Skelton is avowedly the alert and eager partisan, bound to find his
hero right and all those who disagreed with him wrong. Sir Wilfrid
Laurier is described in the preface as "the finest and simplest
gentleman, the noblest and most unselfish man it has ever been my
good fortune to know;" and the work is faithfully devoted to the
elucidation of this theme. Men may fail to be heroes to their valets
but they are more successful with their biographers. The final
appraisement of Sir Wilfrid, to be written perhaps fifty years hence
by some tolerant and impartial historian, will probably not be an
echo of Prof. Skelton's judgment. It will perhaps put Sir Wilfrid
higher than Prof. Skelton does and yet not quite so high; an abler
man but one not quite so preternaturally good; a man who had
affinities with Macchiavelli as well as with Sir Galahad.

The Laurier of the first volume is an appealing, engaging and most
attractive personality. There was about his earlier career something
romantic and compelling. In almost one rush he passed from the
comparative obscurity of a new member in 1874 to the leadership of
the French Liberals in 1877; and then he suffered a decline which
seemed to mark him as one of those political shooting stars which
blaze in the firmament for a season and then go black; like Felix
Geoffrion who, though saluted by Laurier in 1874 as the coming
leader, never made any impress upon his times. A political accident,
fortunate for him, opened the gates again to a career; and he set
his foot upon a road which took him very far.

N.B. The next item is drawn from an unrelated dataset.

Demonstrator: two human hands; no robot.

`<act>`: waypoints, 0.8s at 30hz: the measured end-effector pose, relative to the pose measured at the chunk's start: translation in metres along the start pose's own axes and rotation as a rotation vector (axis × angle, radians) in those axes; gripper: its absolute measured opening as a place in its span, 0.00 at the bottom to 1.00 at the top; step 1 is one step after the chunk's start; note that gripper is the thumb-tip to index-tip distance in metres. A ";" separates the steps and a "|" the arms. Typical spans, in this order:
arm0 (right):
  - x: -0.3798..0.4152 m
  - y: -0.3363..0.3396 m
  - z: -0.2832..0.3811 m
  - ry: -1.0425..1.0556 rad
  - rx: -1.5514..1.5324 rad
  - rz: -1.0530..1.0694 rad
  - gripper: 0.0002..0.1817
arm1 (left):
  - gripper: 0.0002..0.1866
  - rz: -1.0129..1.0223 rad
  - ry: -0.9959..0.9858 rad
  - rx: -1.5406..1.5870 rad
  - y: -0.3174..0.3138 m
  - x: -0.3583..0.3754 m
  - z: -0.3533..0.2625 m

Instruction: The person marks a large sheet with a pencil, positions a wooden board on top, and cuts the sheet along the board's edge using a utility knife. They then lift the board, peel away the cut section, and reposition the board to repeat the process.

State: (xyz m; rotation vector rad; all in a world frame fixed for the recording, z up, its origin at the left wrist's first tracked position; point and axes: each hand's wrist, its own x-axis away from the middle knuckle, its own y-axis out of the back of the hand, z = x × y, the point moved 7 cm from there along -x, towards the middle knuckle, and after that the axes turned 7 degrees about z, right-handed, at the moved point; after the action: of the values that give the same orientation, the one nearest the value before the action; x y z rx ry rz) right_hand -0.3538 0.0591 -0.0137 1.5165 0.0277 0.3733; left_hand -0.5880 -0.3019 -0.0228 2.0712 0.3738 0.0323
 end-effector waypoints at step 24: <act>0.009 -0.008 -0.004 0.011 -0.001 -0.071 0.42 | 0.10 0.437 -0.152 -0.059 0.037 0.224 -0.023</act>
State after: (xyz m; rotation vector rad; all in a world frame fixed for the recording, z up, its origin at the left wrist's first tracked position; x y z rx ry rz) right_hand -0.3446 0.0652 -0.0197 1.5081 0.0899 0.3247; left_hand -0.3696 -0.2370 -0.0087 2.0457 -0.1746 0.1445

The writer made acquaintance with Laurier in the Dominion session of
1884. He was then in his forty-third year; but in the judgment of
many his career was over. His interest in politics was, apparently,
of the slightest. He was deskmate to Blake, who carried on a
tremendous campaign that session against the government's C. P. R.
proposals. Laurier's political activities consisted chiefly of being
an acting secretary of sorts to the Liberal leader. He kept his
references in order; handed him Hansards and blue-books in turn;
summoned the pages to clear away the impedimenta and to keep the
glass of water replenished--little services which it was clear he
was glad to do for one who engaged his ardent affection and
admiration. There were memories in the house of Laurier's eloquence;
but memories only. During this session he was almost silent. The
tall, courtly figure was a familiar sight in the chamber and in the
library--particularly in the library, where he could be found every
day ensconced in some congenial alcove; but the golden voice was
silent. It was known that his friends were concerned about his
health.

LAURIER AND THE RIEL AGITATION

The "accident" which restored Laurier to public life and opened up
for him an extraordinary career was the Riel rebellion of 1885. In
the session of 1885, the rebellion being then in progress, he was
heard from to some purpose on the subject of the ill treatment of
the Saskatchewan half-breeds by the Dominion government. The
execution of Riel in the following November changed the whole course
of Canadian politics. It pulled the foundations from under the
Conservative party by destroying the position of supremacy which it
had held for a generation in the most Conservative of provinces and
condemned it to a slow decline to the ruin of to-day; and it
profoundly affected the Liberal party, giving it a new orientation
and producing the leader who was to make it the dominating force in
Canadian politics. These things were not realized at the time, but
they are clear enough in retrospect. Party policy, party discipline,
party philosophy are all determined by the way the constituent
elements of the party combine; and the shifting from the Conservative
to the Liberal party of the political weight of Quebec, not as the
result of any profound change of conviction but under the influence
of a powerful racial emotion, was bound to register itself in time
in the party outlook and morale. The current of the older tradition
ran strong for some time, but within the space of about twenty years
the party was pretty thoroughly transformed. The Liberal party of
to-day with its complete dependence upon the solid support it gets
in Quebec is the ultimate result of the forces which came into play
as the result of the hanging of Riel.